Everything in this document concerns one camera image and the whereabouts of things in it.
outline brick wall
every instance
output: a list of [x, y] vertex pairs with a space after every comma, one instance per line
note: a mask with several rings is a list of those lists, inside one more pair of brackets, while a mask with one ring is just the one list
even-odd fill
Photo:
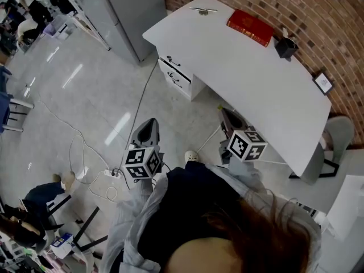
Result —
[[[166, 0], [176, 10], [192, 0]], [[296, 57], [314, 76], [334, 81], [332, 113], [355, 124], [354, 145], [364, 145], [364, 0], [219, 0], [296, 36]]]

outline brown boot
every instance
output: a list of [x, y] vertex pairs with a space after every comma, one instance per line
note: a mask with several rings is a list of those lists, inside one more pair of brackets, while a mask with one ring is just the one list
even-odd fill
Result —
[[75, 182], [75, 173], [73, 171], [67, 172], [66, 175], [63, 178], [63, 183], [66, 186], [66, 192], [69, 193], [69, 190], [73, 184], [73, 182]]
[[52, 181], [53, 182], [61, 182], [61, 176], [59, 176], [58, 174], [53, 174], [52, 175]]

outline pen holder
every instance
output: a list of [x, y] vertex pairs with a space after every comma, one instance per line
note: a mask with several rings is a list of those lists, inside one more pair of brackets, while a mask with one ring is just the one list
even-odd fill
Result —
[[291, 56], [298, 50], [297, 44], [289, 38], [282, 38], [275, 49], [280, 58], [290, 60]]

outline white cube
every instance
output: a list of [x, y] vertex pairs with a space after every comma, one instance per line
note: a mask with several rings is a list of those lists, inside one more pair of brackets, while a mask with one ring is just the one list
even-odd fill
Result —
[[240, 161], [259, 160], [267, 142], [256, 131], [236, 130], [227, 149]]
[[158, 157], [159, 146], [126, 150], [123, 159], [123, 171], [135, 179], [152, 178], [161, 160]]

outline picture frame
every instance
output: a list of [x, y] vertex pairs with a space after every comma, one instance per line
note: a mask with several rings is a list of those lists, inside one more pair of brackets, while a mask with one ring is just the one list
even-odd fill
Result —
[[318, 76], [313, 78], [312, 81], [325, 96], [334, 88], [334, 83], [327, 78], [324, 72], [318, 74]]

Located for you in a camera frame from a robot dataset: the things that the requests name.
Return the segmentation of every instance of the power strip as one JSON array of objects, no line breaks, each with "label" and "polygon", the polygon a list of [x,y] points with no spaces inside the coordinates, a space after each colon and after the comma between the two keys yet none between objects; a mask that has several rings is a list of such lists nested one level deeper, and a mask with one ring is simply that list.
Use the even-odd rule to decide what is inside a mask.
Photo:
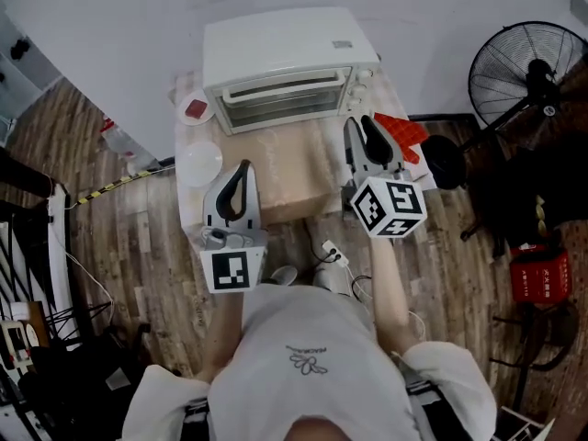
[{"label": "power strip", "polygon": [[338,264],[341,268],[349,266],[349,260],[347,259],[347,257],[330,240],[327,240],[325,243],[322,244],[322,249],[327,254],[329,254],[329,256],[332,256],[333,260],[335,260],[334,262]]}]

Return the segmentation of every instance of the white t-shirt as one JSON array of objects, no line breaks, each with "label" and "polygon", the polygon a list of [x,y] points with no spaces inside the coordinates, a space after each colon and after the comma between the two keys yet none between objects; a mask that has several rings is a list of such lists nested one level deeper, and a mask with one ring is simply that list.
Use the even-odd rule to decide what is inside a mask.
[{"label": "white t-shirt", "polygon": [[[439,385],[474,441],[491,438],[495,402],[468,351],[422,343],[402,359]],[[207,395],[218,441],[282,441],[303,416],[326,418],[352,440],[421,439],[404,379],[377,345],[367,311],[322,288],[260,284],[246,295],[231,364],[211,386],[148,368],[123,437],[176,441],[183,407]]]}]

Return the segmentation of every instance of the white shoe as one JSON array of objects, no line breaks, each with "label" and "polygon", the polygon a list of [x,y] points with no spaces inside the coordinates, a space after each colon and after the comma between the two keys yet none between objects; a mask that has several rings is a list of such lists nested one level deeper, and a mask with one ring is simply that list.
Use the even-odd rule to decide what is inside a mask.
[{"label": "white shoe", "polygon": [[271,278],[274,279],[279,286],[289,286],[298,276],[298,269],[292,265],[282,266],[272,273]]},{"label": "white shoe", "polygon": [[317,288],[328,289],[335,294],[349,295],[349,285],[347,284],[347,275],[339,269],[329,269],[326,266],[317,268],[314,273],[312,285]]}]

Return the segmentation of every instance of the black cable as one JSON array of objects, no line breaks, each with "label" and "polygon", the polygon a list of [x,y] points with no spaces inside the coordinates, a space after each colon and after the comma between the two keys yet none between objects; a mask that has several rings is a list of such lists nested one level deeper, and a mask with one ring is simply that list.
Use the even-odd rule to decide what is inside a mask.
[{"label": "black cable", "polygon": [[327,256],[325,256],[324,258],[320,258],[316,253],[314,253],[314,248],[312,247],[312,236],[311,236],[311,231],[309,231],[309,226],[306,223],[306,220],[302,220],[302,227],[304,228],[304,231],[306,232],[307,236],[309,237],[309,244],[311,246],[311,252],[312,255],[319,260],[319,263],[317,263],[314,267],[322,264],[322,263],[334,263],[335,261],[337,261],[339,258],[341,258],[341,256],[337,257],[335,256],[332,260],[327,260],[326,258],[328,258],[329,256],[331,256],[332,254],[335,254],[336,251],[332,250]]},{"label": "black cable", "polygon": [[351,292],[353,292],[354,297],[359,300],[361,302],[361,299],[357,296],[356,294],[356,289],[354,288],[354,285],[358,282],[361,281],[362,279],[371,279],[371,276],[368,275],[359,275],[358,277],[356,277],[353,281],[351,281]]}]

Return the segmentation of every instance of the red object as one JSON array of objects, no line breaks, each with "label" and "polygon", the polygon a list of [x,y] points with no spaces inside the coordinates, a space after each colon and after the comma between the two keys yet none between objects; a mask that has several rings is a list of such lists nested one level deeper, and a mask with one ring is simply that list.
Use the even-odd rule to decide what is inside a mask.
[{"label": "red object", "polygon": [[191,118],[200,119],[200,117],[204,114],[207,106],[208,104],[204,101],[193,99],[187,106],[185,114]]},{"label": "red object", "polygon": [[109,130],[110,128],[114,127],[114,121],[111,118],[104,119],[104,128],[100,130],[100,132],[104,132],[105,130]]},{"label": "red object", "polygon": [[516,302],[555,304],[571,292],[568,252],[560,250],[519,255],[511,262],[511,284]]},{"label": "red object", "polygon": [[379,122],[394,140],[400,145],[404,162],[418,164],[420,157],[413,149],[412,145],[426,141],[429,134],[426,133],[423,126],[406,119],[393,118],[385,114],[376,113],[374,119]]}]

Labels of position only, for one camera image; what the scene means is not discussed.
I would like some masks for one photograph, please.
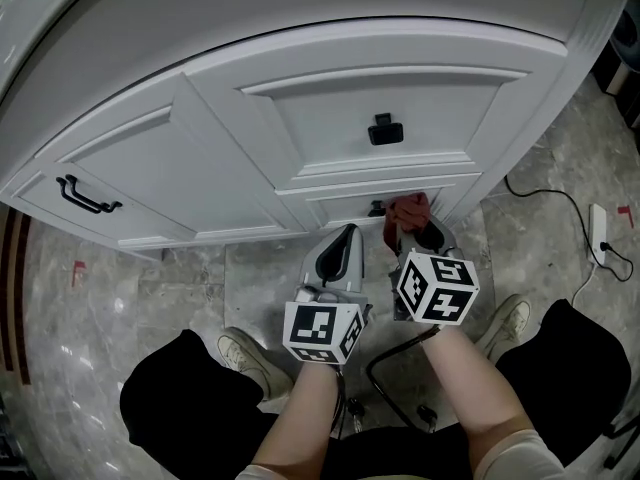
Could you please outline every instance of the black cable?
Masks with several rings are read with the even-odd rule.
[[[431,329],[423,332],[422,334],[419,334],[415,338],[412,338],[409,341],[405,341],[404,343],[401,343],[400,345],[390,348],[389,350],[383,352],[379,356],[374,357],[373,360],[367,365],[367,368],[366,368],[367,377],[369,377],[369,380],[371,381],[371,384],[373,384],[373,387],[376,388],[378,393],[380,393],[380,396],[384,398],[384,401],[387,402],[389,407],[393,409],[393,412],[395,412],[398,415],[398,417],[404,422],[404,424],[410,428],[417,429],[418,427],[414,425],[414,423],[409,419],[409,417],[404,413],[404,411],[400,409],[400,407],[396,405],[396,403],[391,399],[391,397],[387,395],[384,389],[382,389],[382,386],[378,383],[378,380],[373,375],[373,367],[377,365],[380,361],[383,361],[400,352],[404,352],[405,350],[413,347],[414,345],[420,343],[421,341],[427,340],[435,336],[436,334],[438,334],[438,332],[440,332],[440,326],[434,325]]]
[[[342,370],[340,369],[340,367],[334,366],[334,365],[331,365],[331,366],[333,366],[333,368],[336,371],[336,378],[338,381],[338,399],[336,400],[336,408],[333,411],[333,421],[331,422],[331,432],[333,432],[333,429],[335,429],[336,425],[338,424],[340,415],[345,410],[345,405],[347,400],[347,389],[344,382],[344,375],[342,374]]]
[[[631,260],[621,256],[620,254],[618,254],[613,249],[613,247],[611,247],[611,245],[608,244],[607,242],[602,242],[600,244],[600,248],[603,251],[611,251],[618,258],[620,258],[621,260],[626,261],[627,263],[629,263],[629,265],[631,265],[631,272],[629,273],[629,275],[626,278],[622,279],[620,276],[618,276],[618,273],[615,270],[613,270],[611,267],[603,265],[602,263],[600,263],[598,261],[598,258],[596,257],[596,254],[593,252],[593,246],[592,246],[591,242],[589,241],[589,234],[587,233],[587,227],[584,224],[584,219],[582,218],[582,213],[580,213],[580,208],[578,208],[578,204],[575,202],[573,197],[571,197],[569,194],[567,194],[566,192],[564,192],[562,190],[555,190],[555,189],[551,189],[551,188],[539,188],[539,189],[536,189],[536,190],[532,190],[531,192],[526,192],[526,193],[523,193],[523,194],[519,194],[518,192],[515,192],[511,188],[511,185],[509,184],[509,179],[506,176],[504,177],[504,183],[505,183],[505,185],[507,185],[507,190],[509,190],[509,192],[511,192],[511,194],[513,194],[516,197],[520,197],[520,198],[530,197],[530,196],[533,196],[533,195],[536,195],[536,194],[548,193],[548,194],[562,194],[567,199],[569,199],[569,201],[571,201],[571,204],[575,208],[576,213],[578,214],[578,218],[580,219],[580,225],[582,226],[582,234],[584,235],[584,240],[585,240],[585,242],[587,242],[587,247],[589,248],[589,251],[591,251],[591,255],[593,256],[593,259],[595,260],[596,264],[599,267],[610,271],[615,276],[615,278],[618,281],[620,281],[621,283],[626,283],[629,279],[631,279],[631,276],[633,275],[633,262]]]

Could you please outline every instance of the power strip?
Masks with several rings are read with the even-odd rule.
[[[605,251],[600,249],[600,244],[606,241],[607,212],[602,206],[594,203],[589,207],[589,242],[591,242],[593,254],[587,248],[587,258],[591,263],[597,264],[593,259],[593,255],[595,255],[600,264],[604,265]]]

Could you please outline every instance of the black handle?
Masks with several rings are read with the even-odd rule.
[[[404,140],[402,123],[392,123],[391,114],[377,114],[376,125],[369,127],[369,140],[374,146],[397,144]]]
[[[60,195],[66,201],[69,201],[70,203],[73,203],[76,206],[82,208],[83,210],[87,210],[88,212],[91,212],[91,213],[98,214],[98,213],[100,213],[102,211],[102,210],[96,210],[95,208],[92,208],[91,206],[87,206],[86,204],[81,203],[80,201],[76,201],[73,197],[68,195],[64,190],[65,187],[67,186],[67,180],[65,180],[64,178],[56,178],[56,181],[60,184]]]
[[[67,174],[64,178],[56,178],[56,181],[60,184],[60,195],[70,203],[75,204],[77,207],[82,208],[88,212],[98,214],[101,212],[112,213],[113,210],[122,206],[122,203],[119,201],[114,201],[111,205],[107,203],[96,203],[95,201],[89,199],[88,197],[83,196],[76,190],[76,183],[78,182],[78,178],[72,176],[71,174]],[[71,186],[71,193],[77,198],[74,199],[66,192],[67,182]]]
[[[382,204],[382,201],[371,201],[371,211],[367,214],[367,217],[384,217],[387,214],[387,210]]]
[[[74,197],[77,197],[83,203],[94,207],[96,210],[101,210],[105,213],[112,213],[113,210],[122,206],[122,203],[118,201],[114,201],[113,203],[111,203],[111,205],[108,205],[107,203],[96,203],[88,197],[83,196],[76,190],[76,183],[78,182],[78,178],[72,176],[71,174],[67,174],[65,178],[67,178],[67,181],[71,185],[71,193],[74,195]]]

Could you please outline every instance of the wooden trim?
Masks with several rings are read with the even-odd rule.
[[[4,236],[2,238],[2,252],[0,253],[0,339],[2,340],[2,356],[4,367],[7,371],[13,371],[13,360],[11,358],[11,346],[9,344],[9,258],[11,251],[11,233],[16,215],[13,208],[9,209]]]
[[[0,204],[0,257],[2,256],[2,249],[3,249],[3,237],[4,237],[4,232],[7,229],[6,225],[7,225],[7,219],[9,217],[9,211],[11,210],[10,206],[4,205],[4,204]],[[4,292],[0,292],[0,307],[5,307],[5,302],[6,299],[4,298]],[[1,335],[0,335],[0,365],[2,365],[2,367],[4,367],[4,353],[2,351],[2,339],[1,339]]]
[[[27,344],[24,335],[24,268],[27,253],[27,239],[29,238],[29,227],[31,226],[31,217],[22,215],[20,227],[18,230],[18,240],[16,245],[15,257],[15,278],[13,292],[13,317],[14,332],[16,339],[16,348],[18,355],[18,368],[20,370],[20,379],[23,385],[31,384],[29,375],[29,366],[27,363]]]
[[[13,222],[13,228],[5,231],[5,239],[10,237],[9,247],[9,268],[7,271],[7,333],[8,333],[8,348],[9,357],[11,358],[12,371],[20,369],[20,354],[18,353],[18,343],[16,340],[16,259],[18,257],[18,242],[20,237],[20,228],[22,226],[22,218],[27,217],[23,213],[16,212],[16,218]]]

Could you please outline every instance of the cabinet panel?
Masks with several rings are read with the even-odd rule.
[[[158,245],[302,229],[180,74],[105,105],[37,161],[90,177],[168,223],[173,232]],[[121,247],[139,247],[153,244],[155,236],[140,231],[118,239]]]
[[[53,217],[55,223],[59,224],[58,219],[62,219],[62,222],[73,223],[116,243],[130,239],[161,242],[172,237],[171,226],[163,226],[166,223],[122,194],[105,190],[103,186],[96,188],[95,180],[78,171],[73,171],[78,177],[78,192],[97,202],[118,201],[122,206],[113,213],[94,214],[65,201],[60,194],[60,185],[56,182],[57,174],[62,173],[36,172],[25,184],[11,191],[10,204],[45,222],[52,223],[50,218]]]
[[[488,169],[566,57],[560,43],[480,23],[378,19],[280,32],[186,67],[278,190]],[[390,114],[401,142],[373,145]]]
[[[479,174],[433,176],[369,183],[354,183],[278,191],[278,194],[307,230],[339,227],[349,222],[366,225],[384,219],[368,217],[371,203],[401,195],[424,192],[433,214],[445,219],[471,188]]]

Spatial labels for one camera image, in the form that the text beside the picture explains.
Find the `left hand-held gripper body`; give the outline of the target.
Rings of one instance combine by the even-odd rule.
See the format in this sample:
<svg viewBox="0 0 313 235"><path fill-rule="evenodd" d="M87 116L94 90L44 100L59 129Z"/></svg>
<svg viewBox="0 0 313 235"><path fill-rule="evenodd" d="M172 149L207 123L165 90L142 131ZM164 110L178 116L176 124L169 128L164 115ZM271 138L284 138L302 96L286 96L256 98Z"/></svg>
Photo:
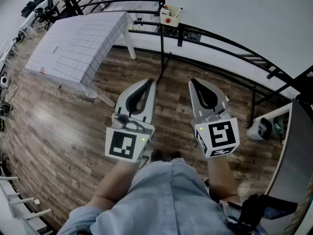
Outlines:
<svg viewBox="0 0 313 235"><path fill-rule="evenodd" d="M151 124L153 113L153 106L138 115L122 112L122 107L116 107L112 125L106 129L105 155L122 161L139 162L155 132Z"/></svg>

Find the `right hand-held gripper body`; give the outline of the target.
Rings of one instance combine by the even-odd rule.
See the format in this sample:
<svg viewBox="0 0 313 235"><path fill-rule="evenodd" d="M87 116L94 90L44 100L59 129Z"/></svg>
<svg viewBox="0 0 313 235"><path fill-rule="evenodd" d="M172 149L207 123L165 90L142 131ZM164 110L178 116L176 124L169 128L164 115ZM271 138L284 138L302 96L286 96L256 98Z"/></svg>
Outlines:
<svg viewBox="0 0 313 235"><path fill-rule="evenodd" d="M207 158L231 154L240 144L238 121L228 107L216 113L194 111L192 127Z"/></svg>

• Exercise brief: All lines above that contain the word "Find" are to be copied.

• Solution:
Find the `left hand-held gripper body`; give the outline of the target.
Find the `right hand-held gripper body`; give the outline of the target.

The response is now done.